That hour of sleep daylight saving time (DST) just stole from us will no doubt reawaken the perennial debate over the benefits and liabilities of seasonal time changes. Proponents of permanent DST will argue for the extra leisure time we would all enjoy with more evening light, while supporters of permanent standard time will promote the salutary effects of additional morning light.
Pardon me while I stifle a yawn.
A permanent time system — whatever that may be — would certainly allow us to forgo the twice-annual resetting of the clocks and the accompanying disruption of sleep patterns. But, especially for seniors, neither approach would negate the importance of establishing and maintaining a healthy circadian cycle throughout the year.
As we grow older, we may find ourselves nodding off earlier in the evening than we did in middle age and rising earlier in the morning. That’s one of the more obvious ways our circadian rhythm influences our aging bodies. But its activity at the cellular level can trigger myriad other changes. Located in a part of the brain known as the hypothalamic suprachiasmatic nucleus, this central circadian clock sends signals to the peripheral circadian clocks that regulate various biological systems throughout the body.
The endocrine system, for instance, depends on a harmonious circadian rhythm to reliably produce insulin, ghrelin, adiponectin, and cortisol in the morning and afternoon. When evening comes, it’s time for melatonin and a host of other hormones to take over. When those cycles are disrupted — by a lack of daylight or an earlier than normal sunset — the system may malfunction and illness can result.

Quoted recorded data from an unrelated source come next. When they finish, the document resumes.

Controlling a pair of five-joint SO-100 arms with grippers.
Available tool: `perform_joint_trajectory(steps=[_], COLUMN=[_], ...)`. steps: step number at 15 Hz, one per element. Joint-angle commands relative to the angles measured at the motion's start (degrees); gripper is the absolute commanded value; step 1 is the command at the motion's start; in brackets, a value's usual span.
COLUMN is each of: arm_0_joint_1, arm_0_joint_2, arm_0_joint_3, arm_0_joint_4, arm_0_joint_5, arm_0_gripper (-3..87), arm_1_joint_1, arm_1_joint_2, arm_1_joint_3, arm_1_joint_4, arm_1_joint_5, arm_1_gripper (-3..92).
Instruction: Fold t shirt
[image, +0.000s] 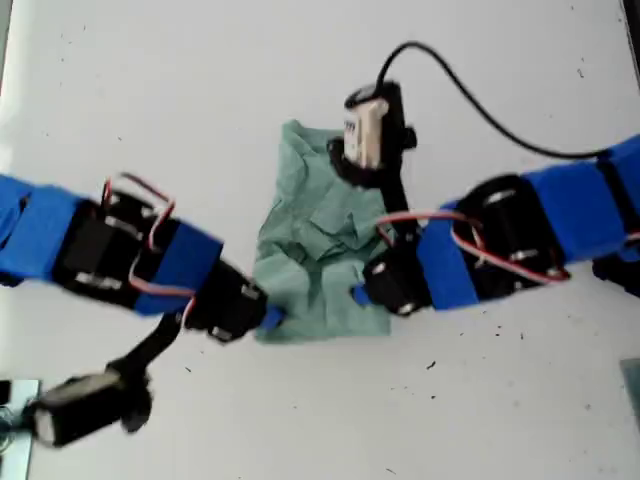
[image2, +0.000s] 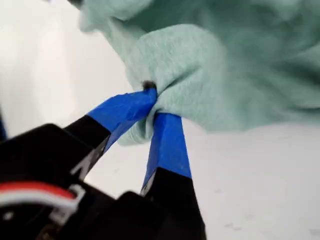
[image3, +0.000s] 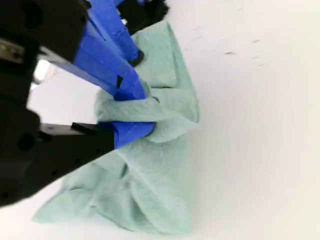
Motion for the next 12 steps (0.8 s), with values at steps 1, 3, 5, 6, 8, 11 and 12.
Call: perform_joint_trajectory(steps=[1,3,5,6,8,11,12], arm_0_joint_1=[-18.2,-25.1,-26.5,-28.0,-34.4,-44.4,-45.7], arm_0_joint_2=[3.7,2.7,4.5,7.0,17.8,39.5,46.9], arm_0_joint_3=[-1.9,-1.9,-1.9,-1.8,2.7,19.2,27.5], arm_0_joint_4=[0.4,1.0,0.9,1.1,2.3,2.2,1.3], arm_0_joint_5=[9.6,13.4,14.9,15.8,15.0,17.0,17.0], arm_0_gripper=[-0.1,-0.1,13.1,31.4,35.8,36.0,35.8], arm_1_joint_1=[16.4,22.7,25.1,27.9,36.8,53.5,56.6], arm_1_joint_2=[6.3,6.2,6.2,6.8,14.9,43.1,51.2], arm_1_joint_3=[1.6,3.0,3.5,2.5,3.3,16.2,20.1], arm_1_joint_4=[0.6,-1.1,-2.0,-0.7,4.4,5.4,6.9], arm_1_joint_5=[-11.2,-15.4,-17.7,-19.6,-20.3,-22.3,-23.0], arm_1_gripper=[1.5,1.4,21.7,42.0,33.9,29.9,29.3])
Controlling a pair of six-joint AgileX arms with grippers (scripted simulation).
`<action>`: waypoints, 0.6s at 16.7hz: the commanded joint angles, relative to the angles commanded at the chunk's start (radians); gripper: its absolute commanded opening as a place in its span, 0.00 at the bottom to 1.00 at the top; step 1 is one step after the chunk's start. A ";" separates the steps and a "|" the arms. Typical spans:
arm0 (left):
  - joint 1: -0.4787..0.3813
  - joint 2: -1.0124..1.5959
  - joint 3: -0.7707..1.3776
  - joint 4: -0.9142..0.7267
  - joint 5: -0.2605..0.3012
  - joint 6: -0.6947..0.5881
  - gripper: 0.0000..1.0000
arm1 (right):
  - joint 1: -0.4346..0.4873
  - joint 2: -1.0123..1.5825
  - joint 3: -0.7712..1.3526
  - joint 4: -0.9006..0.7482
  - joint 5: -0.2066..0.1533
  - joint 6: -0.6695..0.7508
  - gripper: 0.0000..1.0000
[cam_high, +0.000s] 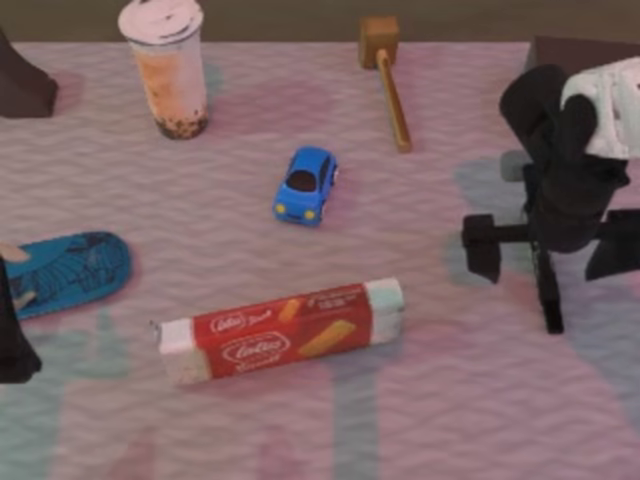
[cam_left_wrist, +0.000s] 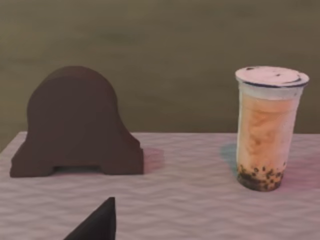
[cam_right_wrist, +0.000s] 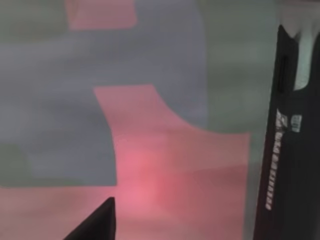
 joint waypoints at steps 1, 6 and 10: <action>0.000 0.000 0.000 0.000 0.000 0.000 1.00 | -0.003 0.022 -0.021 0.046 0.000 -0.003 1.00; 0.000 0.000 0.000 0.000 0.000 0.000 1.00 | -0.008 0.070 -0.063 0.124 0.000 -0.007 1.00; 0.000 0.000 0.000 0.000 0.000 0.000 1.00 | -0.008 0.070 -0.063 0.124 0.000 -0.007 0.85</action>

Studies have shown that even short-term changes in circadian rhythm can cause hormonal shifts, poor digestion, energy depletion, and temperature fluctuations. And according to the results of recent research published in the journal Neurology, a malfunctioning body clock could even raise the risk of developing dementia.
Studies have shown that even short-term changes in circadian rhythm can cause hormonal shifts, poor digestion, energy depletion, and temperature fluctuations.

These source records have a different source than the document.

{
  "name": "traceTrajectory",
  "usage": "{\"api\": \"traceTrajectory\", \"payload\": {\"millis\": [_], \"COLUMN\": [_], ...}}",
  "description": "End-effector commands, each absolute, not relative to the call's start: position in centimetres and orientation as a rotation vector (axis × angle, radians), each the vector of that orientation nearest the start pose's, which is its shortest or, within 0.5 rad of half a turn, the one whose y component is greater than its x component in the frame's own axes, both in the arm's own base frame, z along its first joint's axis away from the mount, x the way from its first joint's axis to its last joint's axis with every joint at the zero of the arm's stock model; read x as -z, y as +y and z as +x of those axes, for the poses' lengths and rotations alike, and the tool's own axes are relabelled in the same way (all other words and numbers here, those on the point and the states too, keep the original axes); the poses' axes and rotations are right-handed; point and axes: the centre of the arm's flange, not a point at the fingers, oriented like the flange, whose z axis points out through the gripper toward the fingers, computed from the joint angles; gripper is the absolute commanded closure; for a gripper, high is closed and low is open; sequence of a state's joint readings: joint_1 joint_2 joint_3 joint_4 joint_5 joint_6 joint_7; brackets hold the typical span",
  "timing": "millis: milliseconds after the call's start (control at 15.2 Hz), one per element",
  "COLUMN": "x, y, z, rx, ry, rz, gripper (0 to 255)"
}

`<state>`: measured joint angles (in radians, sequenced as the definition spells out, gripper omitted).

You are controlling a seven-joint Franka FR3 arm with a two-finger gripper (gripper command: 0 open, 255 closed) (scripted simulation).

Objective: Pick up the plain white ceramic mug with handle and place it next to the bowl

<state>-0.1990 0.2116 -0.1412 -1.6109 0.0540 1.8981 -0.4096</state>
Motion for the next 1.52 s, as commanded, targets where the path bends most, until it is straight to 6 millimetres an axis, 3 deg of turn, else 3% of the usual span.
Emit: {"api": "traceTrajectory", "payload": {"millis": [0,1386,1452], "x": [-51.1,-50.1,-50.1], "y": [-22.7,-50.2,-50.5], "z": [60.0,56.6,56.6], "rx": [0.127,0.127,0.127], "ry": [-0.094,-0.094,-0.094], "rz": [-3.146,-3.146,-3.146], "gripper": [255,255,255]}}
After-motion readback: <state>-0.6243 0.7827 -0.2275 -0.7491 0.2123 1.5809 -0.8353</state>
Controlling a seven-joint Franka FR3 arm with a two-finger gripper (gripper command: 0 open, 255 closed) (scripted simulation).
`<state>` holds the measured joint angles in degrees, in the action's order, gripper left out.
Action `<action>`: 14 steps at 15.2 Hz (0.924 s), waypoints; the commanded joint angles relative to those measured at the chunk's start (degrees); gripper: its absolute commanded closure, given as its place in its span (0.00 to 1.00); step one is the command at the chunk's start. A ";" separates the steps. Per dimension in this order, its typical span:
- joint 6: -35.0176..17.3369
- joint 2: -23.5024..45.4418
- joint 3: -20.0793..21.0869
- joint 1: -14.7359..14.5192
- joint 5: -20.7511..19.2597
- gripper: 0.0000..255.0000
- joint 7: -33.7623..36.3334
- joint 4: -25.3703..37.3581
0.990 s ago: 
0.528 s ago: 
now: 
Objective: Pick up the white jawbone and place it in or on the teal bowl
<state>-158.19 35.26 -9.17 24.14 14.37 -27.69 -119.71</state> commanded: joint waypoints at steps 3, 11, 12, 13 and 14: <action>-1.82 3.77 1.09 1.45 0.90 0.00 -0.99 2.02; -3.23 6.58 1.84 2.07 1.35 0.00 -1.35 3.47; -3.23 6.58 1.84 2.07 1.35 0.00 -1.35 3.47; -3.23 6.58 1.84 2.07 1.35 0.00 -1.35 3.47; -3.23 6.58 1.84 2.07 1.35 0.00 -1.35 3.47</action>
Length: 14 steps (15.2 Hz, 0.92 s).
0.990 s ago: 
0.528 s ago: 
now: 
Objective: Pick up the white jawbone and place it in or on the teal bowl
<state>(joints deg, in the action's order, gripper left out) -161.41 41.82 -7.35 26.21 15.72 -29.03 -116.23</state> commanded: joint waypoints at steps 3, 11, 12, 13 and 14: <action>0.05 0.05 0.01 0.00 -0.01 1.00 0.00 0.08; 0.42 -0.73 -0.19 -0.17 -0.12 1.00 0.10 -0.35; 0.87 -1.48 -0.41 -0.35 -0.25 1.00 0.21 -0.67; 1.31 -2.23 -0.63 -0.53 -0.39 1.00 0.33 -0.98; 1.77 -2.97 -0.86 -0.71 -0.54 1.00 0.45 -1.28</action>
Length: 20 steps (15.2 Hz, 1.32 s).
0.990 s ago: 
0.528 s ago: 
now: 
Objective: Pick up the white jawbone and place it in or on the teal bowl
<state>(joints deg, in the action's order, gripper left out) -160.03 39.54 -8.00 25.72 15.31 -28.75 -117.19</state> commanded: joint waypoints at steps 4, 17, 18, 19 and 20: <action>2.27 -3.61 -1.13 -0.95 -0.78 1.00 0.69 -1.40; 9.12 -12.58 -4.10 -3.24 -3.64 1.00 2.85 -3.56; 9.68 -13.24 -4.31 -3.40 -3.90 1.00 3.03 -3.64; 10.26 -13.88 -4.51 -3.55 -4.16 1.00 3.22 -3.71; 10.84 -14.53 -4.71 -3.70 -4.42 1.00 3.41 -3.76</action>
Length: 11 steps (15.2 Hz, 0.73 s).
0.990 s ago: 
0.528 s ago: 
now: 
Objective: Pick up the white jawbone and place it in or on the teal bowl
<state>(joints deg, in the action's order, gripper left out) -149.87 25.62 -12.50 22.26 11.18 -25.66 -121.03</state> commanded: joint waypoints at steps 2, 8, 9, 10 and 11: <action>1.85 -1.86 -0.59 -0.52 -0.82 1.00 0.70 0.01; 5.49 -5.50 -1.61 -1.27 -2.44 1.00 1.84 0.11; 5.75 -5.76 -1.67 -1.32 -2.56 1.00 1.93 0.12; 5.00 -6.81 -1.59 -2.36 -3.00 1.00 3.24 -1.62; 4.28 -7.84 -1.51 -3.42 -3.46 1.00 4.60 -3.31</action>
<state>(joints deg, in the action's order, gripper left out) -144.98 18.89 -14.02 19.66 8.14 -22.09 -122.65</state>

“Changes in circadian rhythms happen with aging, and evidence suggests that circadian rhythm disturbances may be a risk factor of neurodegenerative diseases like dementia,” notes lead study author Wendy Wang, MPH, PhD, an assistant professor of epidemiology and internal medicine at the University of Texas Southwestern Medical Center. “Our study measured these rest-activity rhythms and found people with weaker and more fragmented rhythms, and people with activity levels that peaked later in the day, had an elevated risk of dementia.”
Wang and her team recruited 2,183 people with an average age of 79 who had not been diagnosed with dementia at the beginning of the study. Analyzing data from heart monitors participants wore during an average period of 12 days, researchers tracked the strengths and patterns of their circadian rhythms.

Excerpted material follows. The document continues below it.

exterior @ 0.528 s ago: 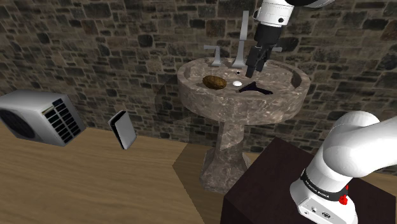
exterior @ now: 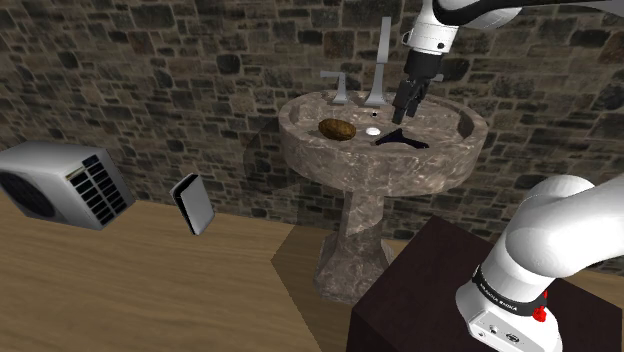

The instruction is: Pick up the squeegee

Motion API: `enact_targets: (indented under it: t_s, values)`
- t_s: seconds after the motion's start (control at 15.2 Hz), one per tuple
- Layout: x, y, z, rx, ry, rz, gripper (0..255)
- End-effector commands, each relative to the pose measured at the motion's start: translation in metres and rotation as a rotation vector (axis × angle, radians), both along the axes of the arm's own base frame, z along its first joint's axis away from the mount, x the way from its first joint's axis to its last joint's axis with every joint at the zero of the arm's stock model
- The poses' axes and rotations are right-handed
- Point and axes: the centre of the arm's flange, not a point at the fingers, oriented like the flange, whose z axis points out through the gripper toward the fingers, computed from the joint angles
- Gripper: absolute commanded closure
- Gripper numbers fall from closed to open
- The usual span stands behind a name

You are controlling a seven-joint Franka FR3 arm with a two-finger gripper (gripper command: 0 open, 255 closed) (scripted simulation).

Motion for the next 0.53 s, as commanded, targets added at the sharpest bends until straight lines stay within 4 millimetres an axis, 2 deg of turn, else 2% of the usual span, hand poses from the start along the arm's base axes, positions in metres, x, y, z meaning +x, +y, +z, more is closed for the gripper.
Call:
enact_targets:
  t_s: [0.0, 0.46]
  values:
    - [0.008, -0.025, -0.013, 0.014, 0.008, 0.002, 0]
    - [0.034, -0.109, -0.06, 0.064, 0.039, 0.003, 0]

During the three years that followed, 176 participants were diagnosed with dementia. After accounting for various health factors, including age, blood pressure, and heart disease, researchers found that those with the weakest circadian rhythms were almost 2.5 times more likely than those with the strongest rhythms to develop the disease.
And tracking participants’ activity patterns, Wang’s team also concluded that those who were most active later in the day, when darkness may disrupt their body clocks, were about 45 percent more likely to receive a dementia diagnosis than those whose activity levels peaked earlier in the day.
“Disruptions in circadian rhythms may alter body processes like inflammation, and may interfere with sleep, possibly increasing amyloid plaques linked to dementia, or reducing amyloid clearance from the brain,” explains Wang. “Future studies should examine the potential role of circadian rhythm interventions, such as light therapy or lifestyle changes, to determine if they may help lower a person’s risk of dementia.”
Especially during the transition from standard time to DST, experts emphasize the importance of getting out into the morning sunlight and avoiding bright lights or late meals after the sun goes down. “Daylight, exercise, social activity, meal timing, and a regular sleep-wake schedule allow us to keep a normal rhythm,” notes Yale University geriatrician Brienne Miner, MD, MHS. “So any changes to these behaviors or lack of these cues from the environment can disrupt the circadian rhythm.”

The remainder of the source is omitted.